## Exercise
If a line in the entries below includes "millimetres", pick it out and copy it.

## Records for processing

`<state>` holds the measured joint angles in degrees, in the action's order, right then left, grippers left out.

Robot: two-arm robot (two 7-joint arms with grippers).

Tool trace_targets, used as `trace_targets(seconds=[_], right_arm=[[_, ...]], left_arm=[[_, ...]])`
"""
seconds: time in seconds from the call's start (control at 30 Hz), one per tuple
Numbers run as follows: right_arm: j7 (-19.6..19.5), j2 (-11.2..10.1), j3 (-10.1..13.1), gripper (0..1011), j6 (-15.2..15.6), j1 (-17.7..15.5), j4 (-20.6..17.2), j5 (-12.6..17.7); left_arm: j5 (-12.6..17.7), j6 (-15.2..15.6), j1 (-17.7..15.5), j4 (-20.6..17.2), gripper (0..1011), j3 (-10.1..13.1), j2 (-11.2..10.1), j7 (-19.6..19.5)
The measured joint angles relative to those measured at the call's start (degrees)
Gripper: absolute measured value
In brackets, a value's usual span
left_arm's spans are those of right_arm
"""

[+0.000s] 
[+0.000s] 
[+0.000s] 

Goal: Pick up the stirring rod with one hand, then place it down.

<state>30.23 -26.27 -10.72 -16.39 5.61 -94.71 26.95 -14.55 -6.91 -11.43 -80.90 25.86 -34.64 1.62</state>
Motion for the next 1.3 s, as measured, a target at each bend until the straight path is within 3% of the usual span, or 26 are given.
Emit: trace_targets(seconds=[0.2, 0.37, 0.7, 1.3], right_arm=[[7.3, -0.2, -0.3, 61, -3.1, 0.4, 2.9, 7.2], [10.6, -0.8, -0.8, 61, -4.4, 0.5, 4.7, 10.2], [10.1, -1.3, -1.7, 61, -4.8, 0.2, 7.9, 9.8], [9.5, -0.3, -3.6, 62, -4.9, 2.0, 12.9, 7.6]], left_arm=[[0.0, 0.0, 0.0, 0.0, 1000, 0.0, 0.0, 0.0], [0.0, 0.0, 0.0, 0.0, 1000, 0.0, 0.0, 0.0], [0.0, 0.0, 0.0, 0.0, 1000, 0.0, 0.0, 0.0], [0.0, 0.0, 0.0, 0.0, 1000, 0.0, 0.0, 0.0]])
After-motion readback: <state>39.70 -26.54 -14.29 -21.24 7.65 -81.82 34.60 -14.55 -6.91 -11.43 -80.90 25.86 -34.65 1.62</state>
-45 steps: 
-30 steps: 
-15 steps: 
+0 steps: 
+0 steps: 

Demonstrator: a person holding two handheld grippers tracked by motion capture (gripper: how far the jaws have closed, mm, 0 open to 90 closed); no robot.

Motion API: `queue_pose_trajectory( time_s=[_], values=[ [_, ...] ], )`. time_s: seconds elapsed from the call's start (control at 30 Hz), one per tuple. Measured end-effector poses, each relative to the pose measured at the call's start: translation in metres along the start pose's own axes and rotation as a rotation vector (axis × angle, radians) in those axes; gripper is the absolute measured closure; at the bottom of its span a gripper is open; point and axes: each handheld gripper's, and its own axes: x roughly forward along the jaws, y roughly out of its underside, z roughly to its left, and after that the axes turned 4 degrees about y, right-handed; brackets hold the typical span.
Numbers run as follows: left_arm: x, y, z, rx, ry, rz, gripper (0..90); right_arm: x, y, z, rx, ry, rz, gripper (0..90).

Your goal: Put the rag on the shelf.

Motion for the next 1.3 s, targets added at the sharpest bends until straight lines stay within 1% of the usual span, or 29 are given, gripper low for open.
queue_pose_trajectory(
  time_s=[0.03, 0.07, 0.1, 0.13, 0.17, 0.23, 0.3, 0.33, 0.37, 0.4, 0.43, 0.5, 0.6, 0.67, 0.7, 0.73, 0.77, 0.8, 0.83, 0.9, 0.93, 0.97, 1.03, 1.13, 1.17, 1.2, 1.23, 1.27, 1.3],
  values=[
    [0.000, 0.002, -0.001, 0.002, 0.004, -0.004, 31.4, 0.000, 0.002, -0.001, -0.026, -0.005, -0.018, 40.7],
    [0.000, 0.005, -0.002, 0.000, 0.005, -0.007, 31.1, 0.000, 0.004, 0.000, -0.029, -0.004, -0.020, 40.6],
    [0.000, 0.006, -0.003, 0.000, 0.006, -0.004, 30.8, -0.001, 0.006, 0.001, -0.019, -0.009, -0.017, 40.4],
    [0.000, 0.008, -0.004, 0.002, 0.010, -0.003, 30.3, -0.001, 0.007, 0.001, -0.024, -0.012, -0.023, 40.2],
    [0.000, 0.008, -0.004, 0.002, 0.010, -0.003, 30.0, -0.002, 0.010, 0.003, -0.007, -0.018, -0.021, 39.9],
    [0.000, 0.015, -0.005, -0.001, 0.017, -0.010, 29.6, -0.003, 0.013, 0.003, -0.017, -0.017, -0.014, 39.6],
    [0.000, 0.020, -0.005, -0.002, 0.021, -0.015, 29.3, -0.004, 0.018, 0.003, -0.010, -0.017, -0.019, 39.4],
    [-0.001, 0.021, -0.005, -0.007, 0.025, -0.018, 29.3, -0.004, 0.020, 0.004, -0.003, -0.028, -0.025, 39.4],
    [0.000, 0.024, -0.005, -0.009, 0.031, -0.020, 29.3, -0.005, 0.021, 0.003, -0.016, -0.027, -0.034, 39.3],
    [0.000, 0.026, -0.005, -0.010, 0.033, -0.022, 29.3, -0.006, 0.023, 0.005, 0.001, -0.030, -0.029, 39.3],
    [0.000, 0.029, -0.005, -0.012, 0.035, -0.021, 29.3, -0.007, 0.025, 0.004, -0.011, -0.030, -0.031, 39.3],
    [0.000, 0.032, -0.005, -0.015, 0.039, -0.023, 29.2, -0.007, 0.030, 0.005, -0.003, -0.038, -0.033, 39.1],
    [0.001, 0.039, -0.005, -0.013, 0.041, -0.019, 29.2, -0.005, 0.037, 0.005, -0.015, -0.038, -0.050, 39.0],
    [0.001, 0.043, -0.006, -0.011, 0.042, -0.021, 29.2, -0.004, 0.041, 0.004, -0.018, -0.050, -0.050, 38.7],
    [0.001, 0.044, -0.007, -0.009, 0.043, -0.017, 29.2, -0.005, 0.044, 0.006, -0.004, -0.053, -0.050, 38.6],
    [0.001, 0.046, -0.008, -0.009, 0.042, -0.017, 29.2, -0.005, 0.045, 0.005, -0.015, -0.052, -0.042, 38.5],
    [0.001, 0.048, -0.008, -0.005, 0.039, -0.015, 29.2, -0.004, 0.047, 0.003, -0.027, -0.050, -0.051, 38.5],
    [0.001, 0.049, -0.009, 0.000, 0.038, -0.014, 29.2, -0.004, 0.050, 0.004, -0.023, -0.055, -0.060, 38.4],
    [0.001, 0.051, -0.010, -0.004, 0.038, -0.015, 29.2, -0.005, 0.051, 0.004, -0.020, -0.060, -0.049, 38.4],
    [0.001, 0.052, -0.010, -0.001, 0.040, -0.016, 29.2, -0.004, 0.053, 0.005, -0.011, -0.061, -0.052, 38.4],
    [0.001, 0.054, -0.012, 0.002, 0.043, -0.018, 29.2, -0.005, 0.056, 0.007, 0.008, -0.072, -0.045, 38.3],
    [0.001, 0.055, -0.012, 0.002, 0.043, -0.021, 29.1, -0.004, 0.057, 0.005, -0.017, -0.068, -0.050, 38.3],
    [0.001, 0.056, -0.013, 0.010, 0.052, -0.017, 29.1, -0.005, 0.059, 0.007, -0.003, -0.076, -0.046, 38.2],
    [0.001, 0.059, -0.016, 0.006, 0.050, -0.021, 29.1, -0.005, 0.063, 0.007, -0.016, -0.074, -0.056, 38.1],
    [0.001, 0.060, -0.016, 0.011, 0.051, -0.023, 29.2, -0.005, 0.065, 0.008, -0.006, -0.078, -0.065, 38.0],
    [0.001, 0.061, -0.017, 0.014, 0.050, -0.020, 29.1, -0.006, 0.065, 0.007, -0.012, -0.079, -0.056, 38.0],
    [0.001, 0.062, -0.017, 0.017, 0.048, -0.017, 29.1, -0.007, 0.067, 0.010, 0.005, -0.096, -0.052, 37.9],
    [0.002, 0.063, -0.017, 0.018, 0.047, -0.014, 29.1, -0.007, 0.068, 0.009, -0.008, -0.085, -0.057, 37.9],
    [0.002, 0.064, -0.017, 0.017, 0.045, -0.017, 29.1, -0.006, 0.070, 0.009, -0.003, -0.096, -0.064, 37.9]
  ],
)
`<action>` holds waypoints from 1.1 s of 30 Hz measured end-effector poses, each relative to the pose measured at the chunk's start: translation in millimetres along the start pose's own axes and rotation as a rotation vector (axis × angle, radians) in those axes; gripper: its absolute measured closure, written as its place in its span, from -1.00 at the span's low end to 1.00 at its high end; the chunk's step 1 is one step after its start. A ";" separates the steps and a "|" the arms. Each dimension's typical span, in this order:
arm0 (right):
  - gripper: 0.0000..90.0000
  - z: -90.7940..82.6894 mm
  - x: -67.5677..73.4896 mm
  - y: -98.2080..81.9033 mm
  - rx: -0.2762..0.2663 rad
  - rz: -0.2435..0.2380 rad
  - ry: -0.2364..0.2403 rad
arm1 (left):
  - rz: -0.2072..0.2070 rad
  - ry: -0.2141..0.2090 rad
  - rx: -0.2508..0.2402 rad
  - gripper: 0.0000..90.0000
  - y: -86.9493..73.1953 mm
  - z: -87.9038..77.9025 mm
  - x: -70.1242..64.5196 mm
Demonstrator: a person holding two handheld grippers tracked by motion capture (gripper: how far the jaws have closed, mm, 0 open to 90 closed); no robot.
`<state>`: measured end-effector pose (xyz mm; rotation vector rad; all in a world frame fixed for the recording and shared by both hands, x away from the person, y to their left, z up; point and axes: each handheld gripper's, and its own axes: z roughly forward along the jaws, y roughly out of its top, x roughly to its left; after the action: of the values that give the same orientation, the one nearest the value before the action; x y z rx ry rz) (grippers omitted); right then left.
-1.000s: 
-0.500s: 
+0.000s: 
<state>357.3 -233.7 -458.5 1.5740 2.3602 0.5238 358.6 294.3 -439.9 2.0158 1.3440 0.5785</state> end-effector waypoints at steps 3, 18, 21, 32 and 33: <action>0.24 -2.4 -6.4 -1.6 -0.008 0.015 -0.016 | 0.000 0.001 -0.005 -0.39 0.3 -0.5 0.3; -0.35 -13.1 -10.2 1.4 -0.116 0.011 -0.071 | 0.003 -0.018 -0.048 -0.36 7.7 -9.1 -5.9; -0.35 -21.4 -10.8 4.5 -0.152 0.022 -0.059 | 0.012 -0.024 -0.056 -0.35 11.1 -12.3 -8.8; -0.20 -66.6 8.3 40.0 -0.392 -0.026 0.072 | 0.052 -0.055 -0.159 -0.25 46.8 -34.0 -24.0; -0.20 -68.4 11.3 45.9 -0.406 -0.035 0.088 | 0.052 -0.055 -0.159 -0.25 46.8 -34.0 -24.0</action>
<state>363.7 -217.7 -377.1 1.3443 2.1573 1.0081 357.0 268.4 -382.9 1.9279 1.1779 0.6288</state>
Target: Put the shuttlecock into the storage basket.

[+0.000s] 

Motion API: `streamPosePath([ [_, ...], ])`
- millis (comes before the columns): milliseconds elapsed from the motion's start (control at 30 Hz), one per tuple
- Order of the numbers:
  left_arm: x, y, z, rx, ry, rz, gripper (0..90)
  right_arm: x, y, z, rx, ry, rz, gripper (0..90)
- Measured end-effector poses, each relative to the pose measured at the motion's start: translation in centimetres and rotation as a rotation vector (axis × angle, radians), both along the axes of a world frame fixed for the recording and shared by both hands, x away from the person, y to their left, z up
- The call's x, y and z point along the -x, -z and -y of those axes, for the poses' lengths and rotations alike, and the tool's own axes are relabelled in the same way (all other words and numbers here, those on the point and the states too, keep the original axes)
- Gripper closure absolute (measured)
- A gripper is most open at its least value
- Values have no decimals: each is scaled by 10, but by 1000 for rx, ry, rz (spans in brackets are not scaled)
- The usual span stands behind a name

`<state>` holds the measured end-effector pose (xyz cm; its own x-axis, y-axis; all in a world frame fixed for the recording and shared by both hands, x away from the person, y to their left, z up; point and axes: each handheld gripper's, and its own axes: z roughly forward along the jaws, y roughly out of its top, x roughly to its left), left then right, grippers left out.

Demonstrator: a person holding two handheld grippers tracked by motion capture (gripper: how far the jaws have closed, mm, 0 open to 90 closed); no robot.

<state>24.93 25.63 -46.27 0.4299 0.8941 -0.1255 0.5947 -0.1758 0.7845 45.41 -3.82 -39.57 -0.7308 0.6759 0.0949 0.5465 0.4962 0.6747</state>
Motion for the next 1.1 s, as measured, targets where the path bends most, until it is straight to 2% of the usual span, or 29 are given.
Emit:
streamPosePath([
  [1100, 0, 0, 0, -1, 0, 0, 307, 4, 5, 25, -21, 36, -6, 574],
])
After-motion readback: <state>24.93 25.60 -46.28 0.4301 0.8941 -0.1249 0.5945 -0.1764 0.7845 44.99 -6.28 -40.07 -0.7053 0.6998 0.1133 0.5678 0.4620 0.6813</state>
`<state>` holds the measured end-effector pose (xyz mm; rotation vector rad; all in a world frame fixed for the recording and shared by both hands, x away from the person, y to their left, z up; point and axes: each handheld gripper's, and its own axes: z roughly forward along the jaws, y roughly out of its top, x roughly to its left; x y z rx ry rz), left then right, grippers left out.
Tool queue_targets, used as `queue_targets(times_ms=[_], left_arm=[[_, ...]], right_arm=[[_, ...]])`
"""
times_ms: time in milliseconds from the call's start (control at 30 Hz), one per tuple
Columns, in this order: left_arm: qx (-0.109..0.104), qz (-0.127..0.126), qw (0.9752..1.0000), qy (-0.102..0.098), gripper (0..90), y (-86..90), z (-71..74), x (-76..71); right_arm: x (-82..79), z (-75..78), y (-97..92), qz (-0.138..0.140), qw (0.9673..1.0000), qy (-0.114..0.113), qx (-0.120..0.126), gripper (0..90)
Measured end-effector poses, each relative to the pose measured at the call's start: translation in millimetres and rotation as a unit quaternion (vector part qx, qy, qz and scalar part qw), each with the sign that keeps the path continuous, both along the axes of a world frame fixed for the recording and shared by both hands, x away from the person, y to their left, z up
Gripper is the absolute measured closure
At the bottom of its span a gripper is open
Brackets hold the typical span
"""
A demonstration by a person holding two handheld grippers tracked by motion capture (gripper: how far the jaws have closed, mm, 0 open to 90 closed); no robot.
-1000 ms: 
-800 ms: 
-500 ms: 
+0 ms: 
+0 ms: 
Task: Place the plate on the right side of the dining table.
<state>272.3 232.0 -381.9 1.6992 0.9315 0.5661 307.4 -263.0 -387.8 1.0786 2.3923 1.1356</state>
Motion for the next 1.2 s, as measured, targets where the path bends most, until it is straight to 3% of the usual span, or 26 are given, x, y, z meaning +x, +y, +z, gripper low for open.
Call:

## Task output
`<action>` holds waypoints from 1.1 s of 30 Hz measured end-effector poses, each relative to the pose measured at the chunk's start: translation in millimetres along the start pose's own axes and rotation as a rotation vector (axis × angle, radians) in those axes; gripper: its absolute measured closure, written as its place in its span, from -1.00 at the span's low end to 1.00 at its high end; the chunk's step 1 is one step after its start. A ";" separates the steps and a "|" the arms. Each dimension's typical span, in this order:
Measured end-effector poses, each relative to the pose measured at the call's start: translation in millimetres and rotation as a unit quaternion (vector part qx, qy, qz and scalar part qw), each with the sign that keeps the path continuous, both along the axes of a world frame fixed for the recording and shared by both hands, x away from the person, y to their left, z up

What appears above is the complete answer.